→ **Task to carry out**
Report the lines of the material that carry the string "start".

::::::

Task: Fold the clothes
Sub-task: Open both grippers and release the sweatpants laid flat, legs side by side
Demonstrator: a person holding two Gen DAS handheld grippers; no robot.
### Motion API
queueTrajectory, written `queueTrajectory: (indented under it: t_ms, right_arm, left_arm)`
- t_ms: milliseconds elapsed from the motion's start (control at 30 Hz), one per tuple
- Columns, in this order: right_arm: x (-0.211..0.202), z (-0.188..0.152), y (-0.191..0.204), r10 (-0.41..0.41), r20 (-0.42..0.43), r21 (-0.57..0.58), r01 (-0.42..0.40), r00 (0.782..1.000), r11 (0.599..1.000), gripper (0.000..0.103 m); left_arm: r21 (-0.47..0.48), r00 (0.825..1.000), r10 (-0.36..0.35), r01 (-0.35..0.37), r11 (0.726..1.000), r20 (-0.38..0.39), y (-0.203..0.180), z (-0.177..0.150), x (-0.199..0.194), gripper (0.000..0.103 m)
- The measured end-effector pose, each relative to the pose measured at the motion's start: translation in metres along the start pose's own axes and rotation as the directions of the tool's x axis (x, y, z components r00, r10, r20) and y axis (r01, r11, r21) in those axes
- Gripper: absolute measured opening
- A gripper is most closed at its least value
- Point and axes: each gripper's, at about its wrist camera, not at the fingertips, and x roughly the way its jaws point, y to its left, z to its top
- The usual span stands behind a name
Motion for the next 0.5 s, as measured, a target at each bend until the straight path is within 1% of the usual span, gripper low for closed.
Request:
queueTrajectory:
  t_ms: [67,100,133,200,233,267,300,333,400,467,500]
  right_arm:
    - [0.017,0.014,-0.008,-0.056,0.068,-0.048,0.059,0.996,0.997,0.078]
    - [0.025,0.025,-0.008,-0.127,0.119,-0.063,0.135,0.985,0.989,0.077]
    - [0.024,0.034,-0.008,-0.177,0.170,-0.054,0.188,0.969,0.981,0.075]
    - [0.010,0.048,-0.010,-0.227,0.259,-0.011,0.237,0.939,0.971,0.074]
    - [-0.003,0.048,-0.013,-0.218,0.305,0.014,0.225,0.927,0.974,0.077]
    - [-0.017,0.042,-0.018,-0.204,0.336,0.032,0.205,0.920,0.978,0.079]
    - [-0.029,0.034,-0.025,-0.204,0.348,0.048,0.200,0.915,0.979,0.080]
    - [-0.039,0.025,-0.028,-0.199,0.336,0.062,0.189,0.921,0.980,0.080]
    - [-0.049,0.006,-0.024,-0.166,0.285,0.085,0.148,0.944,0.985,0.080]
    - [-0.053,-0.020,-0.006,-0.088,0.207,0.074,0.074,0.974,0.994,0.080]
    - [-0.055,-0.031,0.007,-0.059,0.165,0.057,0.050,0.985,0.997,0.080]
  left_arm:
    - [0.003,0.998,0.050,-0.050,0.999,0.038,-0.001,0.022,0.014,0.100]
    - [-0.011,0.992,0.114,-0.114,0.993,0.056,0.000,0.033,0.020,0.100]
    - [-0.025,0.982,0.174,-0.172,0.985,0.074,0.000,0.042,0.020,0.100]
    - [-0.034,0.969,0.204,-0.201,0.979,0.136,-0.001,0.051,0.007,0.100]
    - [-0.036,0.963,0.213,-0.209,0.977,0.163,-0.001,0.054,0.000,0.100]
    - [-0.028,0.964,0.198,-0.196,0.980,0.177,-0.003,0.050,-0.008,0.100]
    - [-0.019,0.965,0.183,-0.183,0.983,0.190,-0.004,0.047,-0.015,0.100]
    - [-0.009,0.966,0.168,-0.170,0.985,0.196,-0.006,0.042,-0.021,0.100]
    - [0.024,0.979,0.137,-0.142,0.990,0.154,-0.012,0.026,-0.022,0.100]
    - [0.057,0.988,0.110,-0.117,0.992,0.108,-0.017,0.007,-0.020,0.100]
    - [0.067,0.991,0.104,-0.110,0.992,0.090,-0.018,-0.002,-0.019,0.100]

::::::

→ **Result**
- t_ms: milliseconds elapsed from the motion's start (control at 30 Hz), one per tuple
- The measured end-effector pose, each relative to the pose measured at the motion's start: translation in metres along the start pose's own axes and rotation as the directions of the tool's x axis (x, y, z components r00, r10, r20) and y axis (r01, r11, r21) in those axes

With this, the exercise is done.